Archbishop Nichols concluded:

‘We, as Catholics, are always ready to profess our love for the Lord. But now Pope Francis is calling us to show that love in down-to-earth ways. How wonderful it would be if our Church was known to be a place that was free of the sound of complaining and the whisper of gossip! Then the light of Christ would indeed shine brightly.’

Here is Pope Francis’ actual reflection on complaining:

“They were afraid. All of the disciples were afraid,” he said. As they walked toward Emmaus and discussed everything that had happened, they were sad and complaining. “And the more they complained, the more they were closed in on themselves: They did not have a horizon before them, only a wall,” the Pope explained, according to Vatican Radio.

The disciples had had such high hopes that Jesus would be the one who would redeem Israel, but they thought their hopes were destroyed, he said on Wednesday.

“And they stewed, so to speak, their lives in the juice of their complaints and kept going on and on and on with the complaining,” the Pope said. “I think that many times when difficult things happen, including when we are visited by the cross, we run the risk of closing ourselves off in complaints.”

When all people can think of is how wrong things are going, Pope Francis said, the Lord is close, “but we don’t recognise him. He walks with us, but we don’t recognise him.”

Like the disciples joined by the risen Lord on the road to Emmaus, people can hear beautiful things, but deep down, they continue to be afraid, the Pope told the congregation.

“Complaining seems safer. It’s something certain. This is my truth: failure,” he said before adding that the Gospel story shows how very patient Jesus is with the disciples, first listening to them and then explaining things step by step, until they see him.

Complaining and griping, about others and about things in one’s own life, is harmful “because it dashes hope. Don’t get into this game of a life of complaints.”

Protect the Pope comment: There are two things to observe when comparing Archbishop Nichols references to complaining and Pope Francis’ actual words: firstly, Pope Francis is referring to Christians complaining about personal difficulties in life, not about all complaints within the Church. The Holy Father said, ‘I think that many times when difficult things happen, including when we are visited by the cross, we run the risk of closing ourselves off in complaints’; secondly, Pope Francis doesn’t mention blogs.

Archbishop Nichols has pushed Pope Francis’ words beyond their original meaning to express his own personal desire that ‘the Church would be free from the sound of complaining’. Here Archbishop Nichols words echo his intemperate demand that faithful Catholics complaining about the Soho Masses should ‘hold their tongues’. Is this the silence that he hopes for in the Church of England and Wales?

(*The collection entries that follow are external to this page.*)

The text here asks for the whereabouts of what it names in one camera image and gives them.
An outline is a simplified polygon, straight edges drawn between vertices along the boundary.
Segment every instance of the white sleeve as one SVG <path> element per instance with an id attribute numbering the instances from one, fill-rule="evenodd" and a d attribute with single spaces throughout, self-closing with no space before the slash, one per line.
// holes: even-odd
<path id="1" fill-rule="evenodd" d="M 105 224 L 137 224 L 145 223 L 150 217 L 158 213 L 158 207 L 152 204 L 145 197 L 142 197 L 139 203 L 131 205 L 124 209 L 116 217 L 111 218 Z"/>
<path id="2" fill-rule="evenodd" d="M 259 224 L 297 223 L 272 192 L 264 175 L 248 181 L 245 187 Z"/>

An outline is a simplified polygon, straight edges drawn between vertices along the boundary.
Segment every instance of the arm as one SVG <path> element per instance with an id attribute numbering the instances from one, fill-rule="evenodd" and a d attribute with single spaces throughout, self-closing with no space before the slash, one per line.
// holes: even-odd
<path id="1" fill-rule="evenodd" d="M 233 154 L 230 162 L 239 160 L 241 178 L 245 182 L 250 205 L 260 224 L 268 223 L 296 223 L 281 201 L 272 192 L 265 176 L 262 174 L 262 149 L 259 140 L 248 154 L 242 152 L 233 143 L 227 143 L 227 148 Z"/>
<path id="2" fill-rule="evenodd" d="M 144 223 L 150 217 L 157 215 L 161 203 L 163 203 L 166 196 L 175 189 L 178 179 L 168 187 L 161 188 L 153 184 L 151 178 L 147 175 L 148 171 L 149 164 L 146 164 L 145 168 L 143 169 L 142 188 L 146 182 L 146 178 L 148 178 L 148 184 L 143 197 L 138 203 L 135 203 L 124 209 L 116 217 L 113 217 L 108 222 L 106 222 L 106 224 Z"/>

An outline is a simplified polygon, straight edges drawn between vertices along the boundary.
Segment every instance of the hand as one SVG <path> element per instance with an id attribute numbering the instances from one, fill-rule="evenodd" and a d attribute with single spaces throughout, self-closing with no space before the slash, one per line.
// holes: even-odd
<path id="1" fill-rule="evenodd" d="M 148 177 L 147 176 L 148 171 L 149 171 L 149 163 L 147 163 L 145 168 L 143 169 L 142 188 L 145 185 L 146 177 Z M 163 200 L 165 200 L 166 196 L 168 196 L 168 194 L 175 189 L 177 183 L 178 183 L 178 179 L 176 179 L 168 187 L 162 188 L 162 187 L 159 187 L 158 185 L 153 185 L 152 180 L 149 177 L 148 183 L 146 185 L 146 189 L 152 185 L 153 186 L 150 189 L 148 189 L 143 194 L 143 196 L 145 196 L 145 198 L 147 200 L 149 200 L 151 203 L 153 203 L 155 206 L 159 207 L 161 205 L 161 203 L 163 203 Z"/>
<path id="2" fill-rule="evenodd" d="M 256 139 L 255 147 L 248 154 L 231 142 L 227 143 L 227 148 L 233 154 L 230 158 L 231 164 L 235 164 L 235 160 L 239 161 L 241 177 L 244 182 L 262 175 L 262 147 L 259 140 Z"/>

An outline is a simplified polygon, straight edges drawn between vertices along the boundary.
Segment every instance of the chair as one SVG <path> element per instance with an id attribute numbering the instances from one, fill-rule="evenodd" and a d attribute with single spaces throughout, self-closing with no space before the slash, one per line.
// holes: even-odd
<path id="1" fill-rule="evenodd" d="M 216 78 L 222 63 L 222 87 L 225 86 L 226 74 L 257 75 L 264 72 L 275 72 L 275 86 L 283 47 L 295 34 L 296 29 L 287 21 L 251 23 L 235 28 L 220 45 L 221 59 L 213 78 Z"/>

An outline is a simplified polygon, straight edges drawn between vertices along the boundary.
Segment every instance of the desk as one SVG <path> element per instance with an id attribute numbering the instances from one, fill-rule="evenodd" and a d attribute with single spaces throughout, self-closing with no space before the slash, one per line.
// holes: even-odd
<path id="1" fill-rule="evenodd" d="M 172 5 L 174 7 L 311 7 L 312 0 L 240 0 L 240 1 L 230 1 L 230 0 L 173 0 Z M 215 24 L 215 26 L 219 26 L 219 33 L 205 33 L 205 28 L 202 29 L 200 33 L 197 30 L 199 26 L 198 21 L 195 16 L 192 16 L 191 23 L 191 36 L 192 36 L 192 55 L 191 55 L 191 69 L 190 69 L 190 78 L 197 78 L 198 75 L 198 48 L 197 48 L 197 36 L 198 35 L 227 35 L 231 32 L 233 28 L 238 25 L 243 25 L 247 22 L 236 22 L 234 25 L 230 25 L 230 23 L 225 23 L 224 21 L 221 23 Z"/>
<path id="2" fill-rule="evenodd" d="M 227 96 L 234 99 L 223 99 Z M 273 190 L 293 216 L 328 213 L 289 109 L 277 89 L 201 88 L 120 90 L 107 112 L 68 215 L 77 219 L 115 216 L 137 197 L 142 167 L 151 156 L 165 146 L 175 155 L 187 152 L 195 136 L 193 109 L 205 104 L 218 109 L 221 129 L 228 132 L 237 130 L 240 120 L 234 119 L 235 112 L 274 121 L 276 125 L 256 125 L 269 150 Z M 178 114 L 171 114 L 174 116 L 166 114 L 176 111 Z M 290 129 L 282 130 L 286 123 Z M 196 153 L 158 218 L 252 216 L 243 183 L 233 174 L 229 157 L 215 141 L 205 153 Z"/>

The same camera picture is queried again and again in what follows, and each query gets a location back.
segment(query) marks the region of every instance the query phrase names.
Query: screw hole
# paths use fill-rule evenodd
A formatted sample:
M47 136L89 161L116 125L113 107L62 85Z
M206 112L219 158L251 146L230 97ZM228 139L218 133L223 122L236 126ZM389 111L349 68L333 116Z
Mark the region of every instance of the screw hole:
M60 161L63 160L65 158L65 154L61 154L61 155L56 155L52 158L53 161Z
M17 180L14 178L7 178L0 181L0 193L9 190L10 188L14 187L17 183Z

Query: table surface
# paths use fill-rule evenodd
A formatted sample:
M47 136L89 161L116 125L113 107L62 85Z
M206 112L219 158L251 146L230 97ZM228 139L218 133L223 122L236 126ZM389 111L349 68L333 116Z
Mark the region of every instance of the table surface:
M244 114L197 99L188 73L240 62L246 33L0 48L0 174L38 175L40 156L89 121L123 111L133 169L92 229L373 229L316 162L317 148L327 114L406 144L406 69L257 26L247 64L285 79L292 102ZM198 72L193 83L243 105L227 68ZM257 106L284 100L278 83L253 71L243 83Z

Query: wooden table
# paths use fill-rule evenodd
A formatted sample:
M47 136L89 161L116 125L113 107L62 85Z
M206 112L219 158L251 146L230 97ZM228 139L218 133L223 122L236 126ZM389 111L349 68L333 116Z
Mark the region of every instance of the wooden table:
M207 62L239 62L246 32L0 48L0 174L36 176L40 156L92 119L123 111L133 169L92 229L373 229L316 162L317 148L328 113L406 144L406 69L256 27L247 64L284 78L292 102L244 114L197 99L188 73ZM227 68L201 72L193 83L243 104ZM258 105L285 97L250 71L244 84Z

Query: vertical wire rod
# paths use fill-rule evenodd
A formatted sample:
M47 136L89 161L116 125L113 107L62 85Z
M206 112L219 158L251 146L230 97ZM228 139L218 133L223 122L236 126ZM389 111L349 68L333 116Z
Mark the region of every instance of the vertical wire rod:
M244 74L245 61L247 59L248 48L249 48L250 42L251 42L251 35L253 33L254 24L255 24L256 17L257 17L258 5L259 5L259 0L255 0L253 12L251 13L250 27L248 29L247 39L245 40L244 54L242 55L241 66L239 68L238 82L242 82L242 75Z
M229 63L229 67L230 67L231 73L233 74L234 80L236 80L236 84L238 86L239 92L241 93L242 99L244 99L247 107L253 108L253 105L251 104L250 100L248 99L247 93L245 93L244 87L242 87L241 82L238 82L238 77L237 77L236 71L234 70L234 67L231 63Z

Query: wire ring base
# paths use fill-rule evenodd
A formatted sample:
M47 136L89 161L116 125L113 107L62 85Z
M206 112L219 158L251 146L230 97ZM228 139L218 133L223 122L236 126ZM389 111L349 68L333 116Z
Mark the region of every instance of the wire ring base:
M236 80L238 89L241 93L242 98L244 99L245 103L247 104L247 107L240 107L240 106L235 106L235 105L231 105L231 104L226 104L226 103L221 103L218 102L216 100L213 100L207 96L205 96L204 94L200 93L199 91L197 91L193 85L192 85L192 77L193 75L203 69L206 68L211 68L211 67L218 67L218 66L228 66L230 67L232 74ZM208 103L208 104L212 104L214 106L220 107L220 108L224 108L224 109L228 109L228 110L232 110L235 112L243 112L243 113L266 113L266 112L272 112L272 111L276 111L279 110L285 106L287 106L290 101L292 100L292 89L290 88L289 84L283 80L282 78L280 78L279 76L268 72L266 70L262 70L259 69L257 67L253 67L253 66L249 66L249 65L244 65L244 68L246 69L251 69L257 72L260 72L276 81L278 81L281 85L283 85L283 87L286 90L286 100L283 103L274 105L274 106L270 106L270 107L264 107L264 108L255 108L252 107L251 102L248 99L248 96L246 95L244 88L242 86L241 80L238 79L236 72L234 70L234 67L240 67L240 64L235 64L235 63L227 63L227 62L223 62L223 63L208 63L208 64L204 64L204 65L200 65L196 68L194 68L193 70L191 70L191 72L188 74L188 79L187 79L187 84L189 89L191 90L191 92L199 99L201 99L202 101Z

So long as pastors in this country lend their patronage and support to self-styled theologians who are Catholic who promote early abortion, homosexuality, same-sex marriage, contraception, and women priests, faithful and loyal Catholics will continue to complain to the Holy See that we do not have pastors who will defend the faith and protect the flock from wolves. Deacon Nick Donnelly

33 comments to Archbishop Nichols tells Catholic blogs to stop complaining because it destroys love in the Church

  • Michael Petek

    I blame Thatcher. Apart from that, I can’t complain.

  • Pat

    Exactly Deacon Nick. Abp Nichols wants us all to ‘hold our tongues’ so he can continue to turn a blind eye to dissent – or even actively support it. But if he cannot recognise evil, or if he is too cowardly to speak out against evil, then he should at least have the decency to stop sniping against those who do. And also, Pope Francis has said “There has been throughout history of the people, this temptation: to chop a piece off the Faith . . . not to be so very rigid. But when we start to cut down the Faith, to negotiate the Faith, a little like selling it to the highest bidder, we take the path of apostasy, of disloyalty to the Lord . . . ”!

  • JB

    “If the faith is in imminent peril, prelates ought to be accused by their subjects, even in public.”
    -St. Thomas Aquinas

    “Augustine says in his Rule: ‘Show mercy not only to yourselves, but also to him who, being in the higher position among you, is therefore in greater danger.’ But fraternal correction is a work of mercy. Therefore even prelates ought to be corrected.”
    -St. Thomas Aquinas, Summa Theologica II, II, q. 33, a. 4, Sed Contra.

  • buckle

    I guess this is a counter attack and PF1 has inevitably been aggressively co-opted into the attack. It was curious to listen to the post-conclave press conferences especially by the Americans. Cardinal Wuerl struck me as particularly odd even if Dolan is the ringleader of their crew. One learns from them that “new evangelisation” is code for “no evangelisation” in the USA. One Cardinal (it might have been Wuerl again) views the future Catholic Church in terms of Bill Clinton’s NAFTA project with the modification that it has been extended to embrace South America as well as Mexico. What are ordinary Americans be they WASPs, Catholics and especially blacks, now gaining from this post-1965 destruction of their country? From a Catholic perspective, I blame Henry Luce and his wife Claire for all of this as they gained control of the Jesuits on behalf of the CIA back in the late 50’s as part of the American project. The Faustian pact continues to play itself within the Catholic Church regardless of consequences.

  • Mel

    When all the moaning that The Tablet do, including his own Justice and Peace department about Church doctrine and are force ably clamped down upon, then what +Vincent Nichols says will make more sense.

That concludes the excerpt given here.